Smolensk was reached on the 9th November. During the few days that were spent there the soldiers lost all idea of discipline and pillaged the rations, with the result that while some had plenty others starved. After having made his way to Krasnoi, largely owing to the slow advance of the enemy, Napoleon was joined by EugÈne and Davout, and on the 19th the ice-bound Dnieper was crossed. Ney and the rear-guard, unable to come up with the Emperor in time, sustained a heavy loss. But they fought on, and when they rejoined the main army the corps had dwindled to such an extent that it numbered but 900 men.

Marching towards the Beresina river, Napoleon gave orders for bridges to be hastily constructed. Although there were frequent delays owing to breakdowns, many of the troops and some of the artillery passed over in safety. Consequently, when the Russians appeared they found the French on both banks. Victor, Oudinot, and Ney, recognising the extremely serious predicament in which they were placed, fought so determinedly that the remaining troops, excepting only Victor’s rear-guard and some thousands of undesirable camp-followers, were enabled to cross the river. The undertaking was attended by a frightful loss of life, variously estimated at from 20,000 to 25,000 men. At Smorgoni the Emperor, filled with anxiety for the future of his throne and of France, took leave of his Marshals after telling them that he would raise another powerful army, entered his travelling-carriage and was whirled away to Paris as fast as the horses could draw the lumbering vehicle. Twice he narrowly escaped assassination, and the knowledge of a conspiracy engineered by Malet to shatter the Napoleonic dynasty, as well as of continued disasters in the Peninsula, did not tend to sooth his overwrought nerves. The mighty edifice he had erected seemed to be crumbling away at the very moment when he had hoped to complete it.

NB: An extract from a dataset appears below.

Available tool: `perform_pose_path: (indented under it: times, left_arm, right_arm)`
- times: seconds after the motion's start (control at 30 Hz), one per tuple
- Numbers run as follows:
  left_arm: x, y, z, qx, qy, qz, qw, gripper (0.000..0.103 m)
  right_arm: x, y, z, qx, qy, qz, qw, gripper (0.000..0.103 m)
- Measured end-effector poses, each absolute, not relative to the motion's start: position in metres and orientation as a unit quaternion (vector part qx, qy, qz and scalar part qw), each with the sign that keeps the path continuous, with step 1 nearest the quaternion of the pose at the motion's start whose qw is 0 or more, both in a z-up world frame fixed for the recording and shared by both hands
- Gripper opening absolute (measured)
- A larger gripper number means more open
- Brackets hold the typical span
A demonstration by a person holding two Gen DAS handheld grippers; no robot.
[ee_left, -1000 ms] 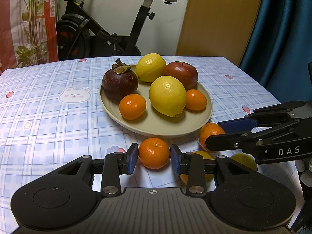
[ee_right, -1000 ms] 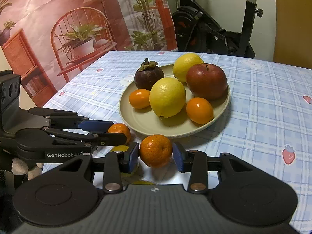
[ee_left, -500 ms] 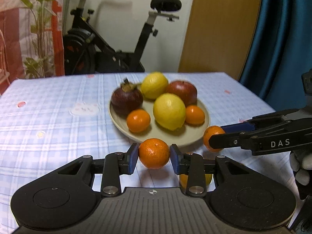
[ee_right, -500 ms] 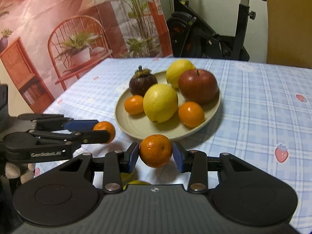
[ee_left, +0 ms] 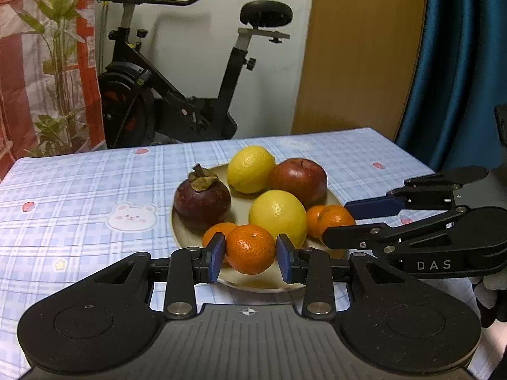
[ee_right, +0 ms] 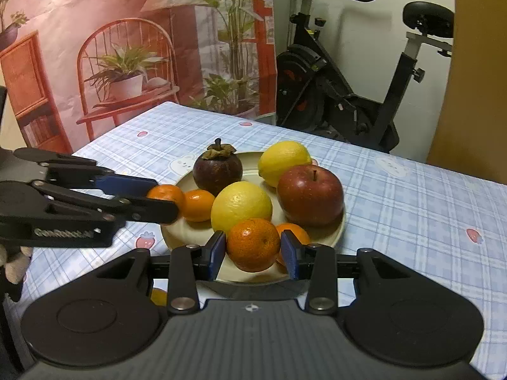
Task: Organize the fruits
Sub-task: 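Lift both held oranges and carry them over the beige plate, then lower both oranges onto the plate and open both grippers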
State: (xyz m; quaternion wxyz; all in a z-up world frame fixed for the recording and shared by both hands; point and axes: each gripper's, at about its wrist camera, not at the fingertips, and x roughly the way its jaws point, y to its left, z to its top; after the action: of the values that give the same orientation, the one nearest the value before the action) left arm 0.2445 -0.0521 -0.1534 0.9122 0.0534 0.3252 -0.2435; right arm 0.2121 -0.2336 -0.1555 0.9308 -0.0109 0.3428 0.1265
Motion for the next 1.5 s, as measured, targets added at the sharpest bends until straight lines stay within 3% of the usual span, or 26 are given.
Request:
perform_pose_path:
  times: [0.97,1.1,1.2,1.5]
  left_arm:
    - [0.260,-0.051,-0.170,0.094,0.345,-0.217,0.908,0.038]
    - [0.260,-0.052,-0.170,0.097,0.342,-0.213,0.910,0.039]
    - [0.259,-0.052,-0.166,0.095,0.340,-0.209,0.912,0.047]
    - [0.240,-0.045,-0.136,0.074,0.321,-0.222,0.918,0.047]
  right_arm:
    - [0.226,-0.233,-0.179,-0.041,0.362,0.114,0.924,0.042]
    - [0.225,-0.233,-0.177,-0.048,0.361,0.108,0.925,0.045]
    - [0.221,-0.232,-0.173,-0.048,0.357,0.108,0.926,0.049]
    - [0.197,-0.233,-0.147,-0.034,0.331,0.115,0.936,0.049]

The remnants of the Grand Army dragged their flagging footsteps to Vilna, commanded, if that word may properly be used, by Murat. Disaster still dogged them, their strength grew feebler and feebler. Only 100,000 troops, chiefly consisting of those under Schwarzenberg and Macdonald, returned to their native land. Doubtless the survivors thought sadly of the fate of half a million comrades, some of whom still lived as prisoners or wanderers, while the majority lay stiff and gaunt on the plains and in the forests of victorious Russia, their winding-sheet the snow. At least 150,000 of the enemy kept them company in death. No priest gave them holy sepulture, but the crows cawed a funeral requiem.